Autor: Ladbury C; Department of Radiation Oncology, City of Hope National Medical Center, Duarte, CA, United States., Hao C; Department of Radiation Oncology, City of Hope National Medical Center, Duarte, CA, United States., Watkins WT; Department of Radiation Oncology, City of Hope National Medical Center, Duarte, CA, United States., Sampath S; Department of Radiation Oncology, City of Hope National Medical Center, Duarte, CA, United States., Wong J; Department of Radiation Oncology, City of Hope National Medical Center, Duarte, CA, United States., Amini A; Department of Radiation Oncology, City of Hope National Medical Center, Duarte, CA, United States., Sokolov K; Department of Radiation Oncology, City of Hope National Medical Center, Duarte, CA, United States., Yeh J; Department of Radiation Oncology, City of Hope National Medical Center, Duarte, CA, United States., Al Feghali KA; RefleXion Medical, Inc., Hayward, CA, United States., de Jong D; RefleXion Medical, Inc., Hayward, CA, United States., Maniyedath A; RefleXion Medical, Inc., Hayward, CA, United States., Shirvani S; RefleXion Medical, Inc., Hayward, CA, United States., Nikolaenko L; Department of Hematology and Hematopoietic Cell Transplantation, City of Hope National Medical Center, Duarte, CA, United States., Mei M; Department of Hematology and Hematopoietic Cell Transplantation, City of Hope National Medical Center, Duarte, CA, United States., Herrera A; Department of Hematology and Hematopoietic Cell Transplantation, City of Hope National Medical Center, Duarte, CA, United States., Popplewell L; Department of Hematology and Hematopoietic Cell Transplantation, City of Hope National Medical Center, Duarte, CA, United States., Budde LE; Department of Hematology and Hematopoietic Cell Transplantation, City of Hope National Medical Center, Duarte, CA, United States., Dandapani S; Department of Radiation Oncology, City of Hope National Medical Center, Duarte, CA, United States.
Jazyk: angličtina
Zdroj: Frontiers in immunology [Front Immunol] 2024 Oct 01; Vol. 15, pp. 1419788. Date of Electronic Publication: 2024 Oct 01 (Print Publication: 2024).
DOI: 10.3389/fimmu.2024.1419788
Abstrakt: Purpose/objectives: Bridging radiation therapy (bRT) is increasingly being utilized prior to chimeric antigen receptor (CAR) T-cell therapy for large B-cell lymphoma (LBCL).

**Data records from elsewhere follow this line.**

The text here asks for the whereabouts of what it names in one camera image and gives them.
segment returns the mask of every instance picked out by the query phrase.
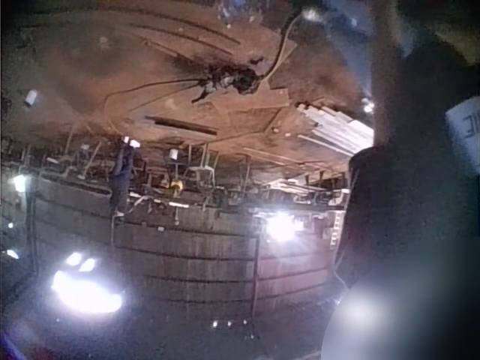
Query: wooden wall
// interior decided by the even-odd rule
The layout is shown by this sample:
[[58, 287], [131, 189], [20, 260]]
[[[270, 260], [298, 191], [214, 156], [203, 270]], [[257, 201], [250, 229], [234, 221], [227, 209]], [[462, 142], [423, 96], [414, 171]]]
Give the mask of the wooden wall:
[[[11, 187], [4, 187], [8, 193]], [[40, 264], [60, 261], [89, 247], [110, 255], [108, 197], [39, 180], [36, 236]], [[2, 203], [2, 214], [13, 204]], [[257, 234], [247, 215], [180, 208], [173, 217], [135, 211], [115, 229], [115, 258], [143, 301], [168, 303], [189, 314], [248, 317], [254, 292]], [[259, 312], [311, 302], [322, 295], [332, 252], [320, 236], [289, 243], [262, 242], [259, 252]]]

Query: worker
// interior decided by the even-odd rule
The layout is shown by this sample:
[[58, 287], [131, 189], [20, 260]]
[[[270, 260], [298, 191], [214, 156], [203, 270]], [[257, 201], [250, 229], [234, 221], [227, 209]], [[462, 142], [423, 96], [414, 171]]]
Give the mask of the worker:
[[[478, 13], [462, 0], [372, 4], [386, 6], [373, 9], [377, 22], [391, 17], [383, 25], [399, 29], [402, 18], [415, 40], [408, 54], [395, 51], [400, 45], [373, 54], [382, 116], [375, 114], [375, 146], [349, 162], [335, 259], [347, 291], [322, 359], [453, 359], [478, 334], [470, 327], [478, 319]], [[379, 28], [382, 39], [389, 30]], [[381, 68], [386, 58], [394, 61]], [[380, 101], [379, 88], [390, 96]]]
[[111, 215], [115, 218], [123, 217], [127, 210], [128, 188], [134, 168], [135, 149], [140, 144], [130, 140], [128, 136], [122, 138], [115, 166], [109, 174], [109, 183], [112, 188], [110, 197]]
[[455, 134], [480, 107], [480, 28], [467, 6], [441, 4], [433, 11], [428, 1], [399, 1], [397, 13], [417, 38], [407, 57], [399, 55], [397, 76], [391, 72], [388, 134], [349, 163], [351, 195], [335, 261], [349, 288], [411, 244], [478, 235], [480, 135]]

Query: cable
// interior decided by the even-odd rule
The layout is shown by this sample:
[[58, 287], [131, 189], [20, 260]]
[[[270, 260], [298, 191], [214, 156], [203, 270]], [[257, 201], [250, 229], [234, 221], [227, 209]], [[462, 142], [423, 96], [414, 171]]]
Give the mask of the cable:
[[283, 33], [283, 36], [280, 40], [280, 47], [278, 48], [277, 55], [275, 56], [275, 60], [273, 64], [268, 69], [268, 71], [262, 75], [262, 81], [268, 80], [275, 71], [277, 71], [278, 67], [280, 66], [280, 59], [284, 55], [285, 46], [287, 45], [288, 35], [290, 31], [292, 31], [293, 24], [295, 24], [296, 20], [302, 15], [302, 12], [294, 13], [292, 17], [286, 22], [286, 30]]
[[116, 126], [113, 124], [112, 120], [110, 119], [110, 117], [108, 116], [107, 114], [107, 104], [108, 104], [108, 100], [113, 98], [114, 96], [116, 95], [122, 95], [122, 94], [127, 94], [129, 92], [136, 92], [138, 90], [141, 90], [141, 89], [146, 89], [146, 88], [149, 88], [149, 87], [152, 87], [152, 86], [162, 86], [162, 85], [171, 85], [171, 84], [182, 84], [182, 83], [199, 83], [201, 81], [205, 81], [204, 79], [181, 79], [181, 80], [170, 80], [170, 81], [158, 81], [158, 82], [149, 82], [149, 83], [146, 83], [146, 84], [143, 84], [143, 85], [138, 85], [138, 86], [135, 86], [134, 88], [128, 88], [128, 89], [125, 89], [125, 90], [120, 90], [120, 91], [114, 91], [114, 92], [110, 92], [109, 94], [107, 94], [105, 96], [105, 98], [103, 99], [103, 103], [102, 103], [102, 113], [103, 113], [103, 117], [109, 122], [111, 128], [118, 134], [120, 135], [123, 135], [122, 132], [120, 132]]

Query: white sign
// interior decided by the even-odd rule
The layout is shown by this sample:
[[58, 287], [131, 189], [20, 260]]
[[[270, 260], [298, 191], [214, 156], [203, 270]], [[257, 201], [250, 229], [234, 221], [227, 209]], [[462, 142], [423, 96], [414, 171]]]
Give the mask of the white sign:
[[480, 96], [470, 98], [447, 113], [447, 121], [462, 161], [480, 174]]

It is unknown how the extent of cytoreduction during bRT impacts outcomes.
Materials/methods: We retrospectively reviewed patients with LBCL treated with bRT followed by CAR T-cell therapy. Metabolic tumor volume (MTV), maximum standardized uptake value (SUV max ), SUV mean , and total lesion glycolysis (TLG) were extracted from F18-fluorodeoxyglucose positron emission tomography (PET) scans acquired prior to bRT and between completion of bRT and CAR T-cell infusion. Delta radiomics based on changes of these values were then calculated. The association between delta radiomics and oncologic outcomes [progression-free survival (PFS), freedom from distant progression (FFDP), and local control (LC)] were then examined.

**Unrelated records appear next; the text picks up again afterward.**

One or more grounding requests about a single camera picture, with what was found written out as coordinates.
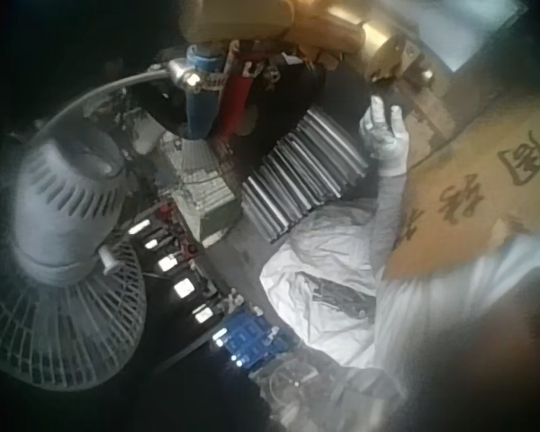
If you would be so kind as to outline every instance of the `chinese characters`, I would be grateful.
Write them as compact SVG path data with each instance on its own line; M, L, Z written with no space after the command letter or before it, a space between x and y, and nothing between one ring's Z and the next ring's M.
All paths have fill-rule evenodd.
M530 143L522 143L514 150L502 150L498 157L512 176L516 186L523 186L532 180L540 171L540 143L528 131Z
M417 209L414 207L410 212L408 213L408 216L406 217L406 220L404 222L404 226L402 228L402 233L396 240L396 244L394 245L394 248L397 248L402 241L410 241L416 231L418 230L418 227L416 226L416 221L422 216L426 211Z
M444 221L450 222L451 225L458 223L460 212L462 210L462 216L471 218L476 211L476 207L484 199L484 196L480 194L480 188L482 185L476 182L478 178L477 174L468 174L464 176L464 188L456 189L456 186L448 186L440 194L440 202L444 203L439 213L444 214Z

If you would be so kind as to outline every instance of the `gloved hand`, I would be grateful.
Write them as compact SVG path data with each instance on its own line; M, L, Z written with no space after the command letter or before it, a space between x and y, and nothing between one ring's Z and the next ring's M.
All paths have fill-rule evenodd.
M399 106L391 108L390 130L384 117L382 99L372 96L371 105L360 121L359 131L368 150L380 161L380 176L406 174L410 138Z

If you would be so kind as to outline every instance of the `cardboard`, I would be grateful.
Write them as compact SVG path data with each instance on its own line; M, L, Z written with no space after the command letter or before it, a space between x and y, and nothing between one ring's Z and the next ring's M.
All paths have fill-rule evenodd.
M502 96L415 166L405 210L390 278L455 266L517 231L540 231L540 96Z

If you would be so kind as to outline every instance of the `fan motor housing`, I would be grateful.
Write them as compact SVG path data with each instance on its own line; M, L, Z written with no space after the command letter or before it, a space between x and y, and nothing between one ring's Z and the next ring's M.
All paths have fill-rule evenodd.
M124 164L113 140L86 119L65 122L22 160L13 207L18 263L45 284L85 278L124 195Z

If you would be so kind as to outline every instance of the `fan grille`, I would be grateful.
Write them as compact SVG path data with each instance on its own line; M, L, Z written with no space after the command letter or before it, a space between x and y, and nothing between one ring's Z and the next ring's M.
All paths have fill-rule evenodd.
M1 249L0 369L57 391L91 388L118 373L136 349L146 317L131 245L114 248L125 263L118 274L103 276L98 263L86 279L67 287L29 279L8 248Z

Results: Thirty-three sites across 23 patients with LBCL were irradiated. All metabolically active disease was treated in 10 patients. Following bRT, median overall decreases (including unirradiated sites) in MTV, SUV max , SUV mean , and TLG were 22.2 cc (63.1%), 8.9 (36.8%), 3.4 (31.1%), and 297.9 cc (75.8%), respectively. Median decreases in MTV, SUV max , SUV mean , and TLG in irradiated sites were 15.6 cc (91.1%), 17.0 (74.6%), 6.8 (55.3%), and 157.0 cc (94.6%), respectively. Median follow-up was 15.2 months. A decrease in SUV max of at least 54% was associated with improved PFS (24-month PFS: 83.3% vs. 28.1%; p = 0.037) and FFDP (24-month FFDP: 100% vs. 62.4%; p < 0.001). A decrease in MTV of at least 90% was associated with improved FFDP (24-month FFDP: 100% vs. 62.4%; p < 0.001). LC was improved in sites with decreases in SUV max of at least 71% (24-month LC: 100% vs. 72.7%; p < 0.001). Decreases of MTV by at least 90% (100% vs. 53.3%; p = 0.038) and TLG by at least 95% (100% vs. 56.3%; p = 0.067) were associated with an improved complete response rate.

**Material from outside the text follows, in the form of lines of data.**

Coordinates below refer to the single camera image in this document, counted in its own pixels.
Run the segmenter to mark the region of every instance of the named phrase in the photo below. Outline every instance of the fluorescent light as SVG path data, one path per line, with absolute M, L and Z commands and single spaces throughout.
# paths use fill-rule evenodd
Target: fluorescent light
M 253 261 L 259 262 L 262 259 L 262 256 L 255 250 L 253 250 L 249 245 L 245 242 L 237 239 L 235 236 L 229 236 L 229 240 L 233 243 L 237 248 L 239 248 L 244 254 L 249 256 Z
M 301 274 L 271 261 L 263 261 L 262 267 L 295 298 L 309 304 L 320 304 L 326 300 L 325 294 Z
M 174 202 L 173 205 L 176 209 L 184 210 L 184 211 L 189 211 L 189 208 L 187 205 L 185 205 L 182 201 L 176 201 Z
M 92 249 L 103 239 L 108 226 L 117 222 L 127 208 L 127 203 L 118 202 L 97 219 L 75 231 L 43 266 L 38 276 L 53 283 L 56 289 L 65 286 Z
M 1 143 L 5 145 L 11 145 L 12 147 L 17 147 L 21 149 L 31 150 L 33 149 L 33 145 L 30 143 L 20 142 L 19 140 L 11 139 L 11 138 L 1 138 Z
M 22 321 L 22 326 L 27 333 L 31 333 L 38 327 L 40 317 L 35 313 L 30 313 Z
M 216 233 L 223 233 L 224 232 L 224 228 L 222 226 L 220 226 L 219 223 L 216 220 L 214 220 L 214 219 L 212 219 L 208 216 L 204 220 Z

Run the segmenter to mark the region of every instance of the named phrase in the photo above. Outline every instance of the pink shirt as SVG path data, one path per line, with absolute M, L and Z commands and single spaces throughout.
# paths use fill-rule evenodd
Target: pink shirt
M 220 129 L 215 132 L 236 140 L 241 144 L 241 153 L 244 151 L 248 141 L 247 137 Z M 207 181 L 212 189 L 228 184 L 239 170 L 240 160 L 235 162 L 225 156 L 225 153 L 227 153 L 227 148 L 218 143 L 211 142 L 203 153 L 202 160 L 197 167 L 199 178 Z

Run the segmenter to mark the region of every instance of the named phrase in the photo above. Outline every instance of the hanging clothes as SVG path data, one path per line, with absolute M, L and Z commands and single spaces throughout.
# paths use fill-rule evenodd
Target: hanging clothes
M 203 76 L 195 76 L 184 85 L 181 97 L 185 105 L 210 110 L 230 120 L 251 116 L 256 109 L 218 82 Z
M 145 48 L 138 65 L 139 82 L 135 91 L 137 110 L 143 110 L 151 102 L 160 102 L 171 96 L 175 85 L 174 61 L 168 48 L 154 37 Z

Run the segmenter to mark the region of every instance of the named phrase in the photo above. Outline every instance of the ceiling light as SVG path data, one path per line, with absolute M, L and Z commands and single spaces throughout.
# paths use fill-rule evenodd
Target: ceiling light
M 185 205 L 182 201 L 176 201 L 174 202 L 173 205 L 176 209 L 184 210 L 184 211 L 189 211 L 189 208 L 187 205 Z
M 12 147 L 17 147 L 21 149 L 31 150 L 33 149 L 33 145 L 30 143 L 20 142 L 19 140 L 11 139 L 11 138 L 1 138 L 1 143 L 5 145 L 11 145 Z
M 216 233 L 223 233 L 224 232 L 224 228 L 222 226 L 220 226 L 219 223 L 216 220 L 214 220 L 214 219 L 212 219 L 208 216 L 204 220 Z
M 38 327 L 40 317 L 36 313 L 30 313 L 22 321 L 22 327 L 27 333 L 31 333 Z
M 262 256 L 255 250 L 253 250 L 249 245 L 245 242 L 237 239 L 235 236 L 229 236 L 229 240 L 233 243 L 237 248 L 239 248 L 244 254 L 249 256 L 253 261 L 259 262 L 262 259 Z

Conclusion: bRT led to substantial reductions in MTV, SUV max , SUV mean , and TLG. The relative extent of these decreases correlated with improved outcomes after CAR T-cell infusion. Prospective cohorts should validate the value of interim PET following bRT for quantifying changes in disease burden and associated prognosis.
Competing Interests: Authors KF, DJ, AM and SS were employed by company RefleXion Medical Inc. The remaining authors declare that the research was conducted in the absence of any commercial or financial relationships that could be construed as a potential conflict of interest. This research was supported by grant funding RefleXion Medical for presentation and publication costs. The contents of the manuscript were reviewed but not dictated by RefleXion Medical. The first and senior authors had final authority on what to include in the final draft of the manuscript.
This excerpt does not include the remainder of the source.